■ EXERCISE DETAILS
From start to end, print the entire listing below exactly.

■ DATA BELOW
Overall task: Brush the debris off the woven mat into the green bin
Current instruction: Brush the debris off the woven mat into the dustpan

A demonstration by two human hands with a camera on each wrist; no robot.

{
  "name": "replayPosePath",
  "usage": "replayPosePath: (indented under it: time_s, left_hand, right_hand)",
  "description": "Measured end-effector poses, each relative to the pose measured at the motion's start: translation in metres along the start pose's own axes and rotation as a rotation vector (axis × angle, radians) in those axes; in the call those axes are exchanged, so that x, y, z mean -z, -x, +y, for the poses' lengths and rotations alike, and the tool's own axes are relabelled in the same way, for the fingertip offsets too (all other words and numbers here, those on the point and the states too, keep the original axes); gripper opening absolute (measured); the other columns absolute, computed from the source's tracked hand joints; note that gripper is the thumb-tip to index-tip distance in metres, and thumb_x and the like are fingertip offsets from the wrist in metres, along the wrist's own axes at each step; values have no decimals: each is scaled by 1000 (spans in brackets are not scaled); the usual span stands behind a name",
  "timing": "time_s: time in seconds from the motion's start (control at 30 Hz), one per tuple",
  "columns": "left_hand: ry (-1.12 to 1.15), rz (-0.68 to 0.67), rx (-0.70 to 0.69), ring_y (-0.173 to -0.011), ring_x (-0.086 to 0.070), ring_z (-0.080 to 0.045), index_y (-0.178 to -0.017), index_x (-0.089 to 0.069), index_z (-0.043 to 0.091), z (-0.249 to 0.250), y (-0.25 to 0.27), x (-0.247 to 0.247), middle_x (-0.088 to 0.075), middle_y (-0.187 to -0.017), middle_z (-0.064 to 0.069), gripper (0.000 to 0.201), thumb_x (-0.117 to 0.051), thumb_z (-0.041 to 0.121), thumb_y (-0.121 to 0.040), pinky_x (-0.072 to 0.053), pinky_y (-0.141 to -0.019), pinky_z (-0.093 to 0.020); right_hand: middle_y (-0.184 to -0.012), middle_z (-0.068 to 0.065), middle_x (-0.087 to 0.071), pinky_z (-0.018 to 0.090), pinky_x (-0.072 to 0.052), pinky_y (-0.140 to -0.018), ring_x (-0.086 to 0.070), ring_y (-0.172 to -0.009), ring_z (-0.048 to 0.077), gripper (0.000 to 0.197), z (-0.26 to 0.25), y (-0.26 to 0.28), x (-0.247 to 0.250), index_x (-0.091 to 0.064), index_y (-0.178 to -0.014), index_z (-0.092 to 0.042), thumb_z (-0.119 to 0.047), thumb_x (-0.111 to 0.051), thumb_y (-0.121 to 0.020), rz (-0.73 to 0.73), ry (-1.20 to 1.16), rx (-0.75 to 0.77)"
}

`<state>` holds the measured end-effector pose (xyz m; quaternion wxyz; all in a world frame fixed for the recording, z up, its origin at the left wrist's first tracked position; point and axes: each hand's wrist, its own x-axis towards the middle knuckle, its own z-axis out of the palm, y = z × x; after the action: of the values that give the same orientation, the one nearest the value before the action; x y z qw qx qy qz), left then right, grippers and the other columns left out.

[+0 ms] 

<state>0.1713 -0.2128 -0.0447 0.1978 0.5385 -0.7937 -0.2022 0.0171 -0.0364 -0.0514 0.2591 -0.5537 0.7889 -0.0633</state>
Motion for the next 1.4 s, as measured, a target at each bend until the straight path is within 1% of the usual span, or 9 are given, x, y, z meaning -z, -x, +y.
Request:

■ WRITTEN ANSWER
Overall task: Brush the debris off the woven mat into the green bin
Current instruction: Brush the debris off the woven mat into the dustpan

A demonstration by two human hands with a camera on each wrist; no robot.

{
  "name": "replayPosePath",
  "usage": "replayPosePath: (indented under it: time_s, left_hand, right_hand)",
  "description": "Measured end-effector poses, each relative to the pose measured at the motion's start: translation in metres along the start pose's own axes and rotation as a rotation vector (axis × angle, radians) in those axes; in the call those axes are exchanged, so that x, y, z mean -z, -x, +y, for the poses' lengths and rotations alike, and the tool's own axes are relabelled in the same way, for the fingertip offsets too (all other words and numbers here, those on the point and the states too, keep the original axes); gripper opening absolute (measured); the other columns absolute, computed from the source's tracked hand joints; note that gripper is the thumb-tip to index-tip distance in metres, and thumb_x and the like are fingertip offsets from the wrist in metres, along the wrist's own axes at each step; values have no decimals: each is scaled by 1000 (spans in brackets are not scaled); the usual span stands behind a name",
  "timing": "time_s: time in seconds from the motion's start (control at 30 Hz), one per tuple",
  "columns": "left_hand: ry (-1.12 to 1.15), rz (-0.68 to 0.67), rx (-0.70 to 0.69), ring_y (-0.173 to -0.011), ring_x (-0.086 to 0.070), ring_z (-0.080 to 0.045), index_y (-0.178 to -0.017), index_x (-0.089 to 0.069), index_z (-0.043 to 0.091), z (-0.249 to 0.250), y (-0.25 to 0.27), x (-0.247 to 0.247), middle_x (-0.088 to 0.075), middle_y (-0.187 to -0.017), middle_z (-0.064 to 0.069), gripper (0.000 to 0.201), thumb_x (-0.117 to 0.051), thumb_z (-0.041 to 0.121), thumb_y (-0.121 to 0.040), pinky_x (-0.072 to 0.053), pinky_y (-0.141 to -0.019), pinky_z (-0.093 to 0.020); right_hand: middle_y (-0.184 to -0.012), middle_z (-0.068 to 0.065), middle_x (-0.087 to 0.071), pinky_z (-0.018 to 0.090), pinky_x (-0.072 to 0.052), pinky_y (-0.140 to -0.018), ring_x (-0.086 to 0.070), ring_y (-0.172 to -0.009), ring_z (-0.048 to 0.077), gripper (0.000 to 0.197), z (-0.26 to 0.25), y (-0.26 to 0.28), x (-0.247 to 0.250), index_x (-0.091 to 0.064), index_y (-0.178 to -0.014), index_z (-0.092 to 0.042), thumb_z (-0.119 to 0.047), thumb_x (-0.111 to 0.051), thumb_y (-0.121 to 0.020), rz (-0.73 to 0.73), ry (-1.20 to 1.16), rx (-0.75 to 0.77)"
}

`<state>` holds the measured end-effector pose (xyz m; quaternion wxyz; all in a world frame fixed for the recording, z up, its origin at the left wrist's first tracked position; point and axes: each hand's wrist, its own x-axis towards the middle knuckle, its own z-axis out of the palm, y = z × x; after the action: of the values that give the same orientation, the one nearest the value before the action; x y z qw qx qy qz), left then right, grippers and the other columns left out.

[+0 ms] 

<state>0.1713 -0.2128 -0.0447 0.1978 0.5385 -0.7937 -0.2022 0.0171 -0.0364 -0.0514 0.2591 -0.5537 0.7889 -0.0633</state>
Motion for the next 1.4 s, as measured, a target at each bend until the straight path is within 1% of the usual span, or 9 are given, x, y, z meaning -z, -x, +y.
Request:

The requested output has been produced.